Two follow ups on the nice Pew chart of many federal laws that expire at year-end.
First, commenter rjs reminds us that “the whole [darn] [continuing resolution] expires Friday.” In short, almost all discretionary agencies of the federal government run out of money at the end of the week. The one exception? Agriculture, whose 2012 appropriations managed to get enacted as part of the last continuing resolution. (Track the status of appropriations bill here.) Another CR will, I presume, pass later this week.
Second, reader JP points us to a new report by the Committee for a Responsible Federal Budget about the expiring provisions. They found a few more (e.g., some additional Medicare ones) and then toted up the costs for one-year extensions and ten-year extensions (except for the payroll tax cut and extended unemployment benefits):
The presentation in this figure is rather strange, but after a little effort I figured out what they were trying to do.

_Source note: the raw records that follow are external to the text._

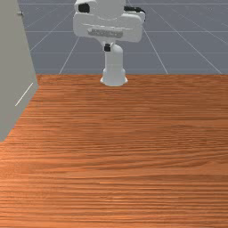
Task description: Open the drawer
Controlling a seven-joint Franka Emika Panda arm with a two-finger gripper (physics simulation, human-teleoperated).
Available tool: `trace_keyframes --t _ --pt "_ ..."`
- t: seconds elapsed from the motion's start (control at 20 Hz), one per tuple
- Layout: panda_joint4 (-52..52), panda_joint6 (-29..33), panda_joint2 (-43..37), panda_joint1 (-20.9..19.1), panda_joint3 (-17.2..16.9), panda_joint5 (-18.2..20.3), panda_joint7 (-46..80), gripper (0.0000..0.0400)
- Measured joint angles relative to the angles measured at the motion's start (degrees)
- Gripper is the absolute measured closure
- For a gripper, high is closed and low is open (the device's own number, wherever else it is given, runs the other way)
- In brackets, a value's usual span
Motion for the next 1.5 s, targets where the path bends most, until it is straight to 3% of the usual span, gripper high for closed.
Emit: trace_keyframes --t 0.2,0.5,0.7,0.9,0.95,1.0,1.1,1.25,1.5 --pt "-1.91 -0.71 -4.12 0.29 -0.28 -0.71 1.47 0.04" --pt "-12.34 -1.6 -18.96 0.04 -0.98 -4.59 -0.87 0.04" --pt "-8.79 -3.45 -25.99 -3.73 -5.07 -6.4 -2.52 0.04" --pt "-0.13 -7.23 -27.88 -7.42 -8.58 -10.02 -5.24 0.04" --pt "2.06 -7.45 -27.83 -8.15 -9.37 -10.61 -5.59 0.0243" --pt "4.38 -7.49 -27.57 -8.93 -10.58 -10.86 -6.18 0.0148" --pt "8.09 -7.36 -27.22 -10.6 -13.11 -11.11 -8.35 0.0054" --pt "11.17 -6.05 -26.07 -12.13 -15.33 -11.02 -10.01 0.0012" --pt "11.8 -2.96 -20.6 -12.6 -16.59 -10.26 -10.73 0.0001"
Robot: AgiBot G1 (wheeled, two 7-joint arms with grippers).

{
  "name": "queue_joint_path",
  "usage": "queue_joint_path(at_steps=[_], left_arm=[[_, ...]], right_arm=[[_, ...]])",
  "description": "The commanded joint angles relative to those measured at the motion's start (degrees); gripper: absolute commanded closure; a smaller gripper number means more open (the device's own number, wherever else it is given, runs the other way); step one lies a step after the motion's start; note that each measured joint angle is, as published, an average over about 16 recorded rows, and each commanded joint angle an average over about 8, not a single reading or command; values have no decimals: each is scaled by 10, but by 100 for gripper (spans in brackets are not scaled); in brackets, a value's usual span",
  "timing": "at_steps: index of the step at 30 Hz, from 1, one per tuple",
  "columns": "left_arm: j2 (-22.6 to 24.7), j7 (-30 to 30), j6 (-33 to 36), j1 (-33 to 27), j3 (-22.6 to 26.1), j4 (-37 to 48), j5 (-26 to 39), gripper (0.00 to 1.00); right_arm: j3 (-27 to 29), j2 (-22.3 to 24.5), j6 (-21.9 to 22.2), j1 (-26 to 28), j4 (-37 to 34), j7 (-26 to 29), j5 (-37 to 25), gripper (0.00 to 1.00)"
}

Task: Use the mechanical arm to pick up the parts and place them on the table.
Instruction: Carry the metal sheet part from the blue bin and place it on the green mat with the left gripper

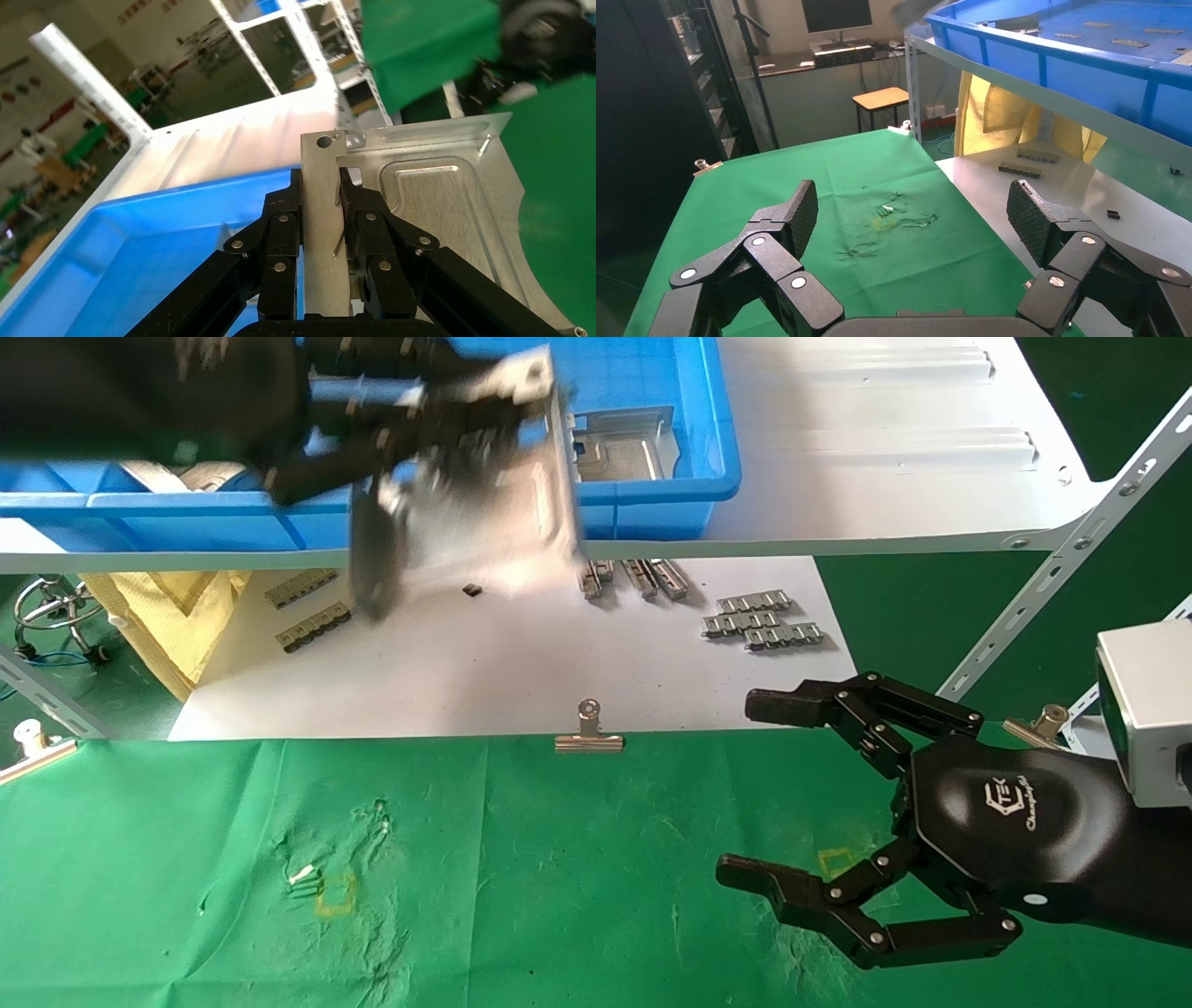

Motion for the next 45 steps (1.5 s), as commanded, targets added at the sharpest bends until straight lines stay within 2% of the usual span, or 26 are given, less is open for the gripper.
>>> queue_joint_path(at_steps=[1, 5, 8, 18, 27, 29, 35, 37, 45], left_arm=[[-26, 9, 4, 31, 10, -62, -34, 100], [-90, 38, -2, 96, 54, -157, -80, 100], [-114, 76, -8, 121, 89, -168, -69, 100], [-104, 204, -15, 150, 161, -28, -4, 100], [-78, 253, -15, 162, 198, 60, 17, 100], [-72, 262, -17, 163, 205, 73, 21, 92], [-53, 290, -19, 158, 220, 110, 35, 18], [-47, 298, -19, 156, 224, 123, 37, 2], [-31, 325, -18, 152, 229, 169, 36, 0]], right_arm=[[0, 0, 0, 0, 0, 0, 0, 0], [0, 0, 0, 0, 0, 0, 0, 0], [0, 0, 0, 0, 0, 0, 0, 0], [0, 0, 0, 0, 0, 0, 0, 0], [0, 0, 0, 0, 0, 0, 0, 0], [0, 0, 0, 0, 0, 0, 0, 0], [0, 0, 0, 0, 0, 0, 0, 0], [0, 0, 0, 0, 0, 0, 0, 0], [0, 0, 0, 0, 0, 0, 0, 0]])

At first glance, one might be tempted to conclude that, for example, the extension of “Subpart F For Active Financing Income” would actually *raise* $70 billion of revenue rather than be a revenue cost. It appears the list of indented and italicized items is an attempt to summarize the “Tax Extenders” even though the total tax extenders is $360 and the itemization is $355 (and even though the right hand column does not foot if one literally adds all the numbers, positive and negative) but, at the end of the day, I get it.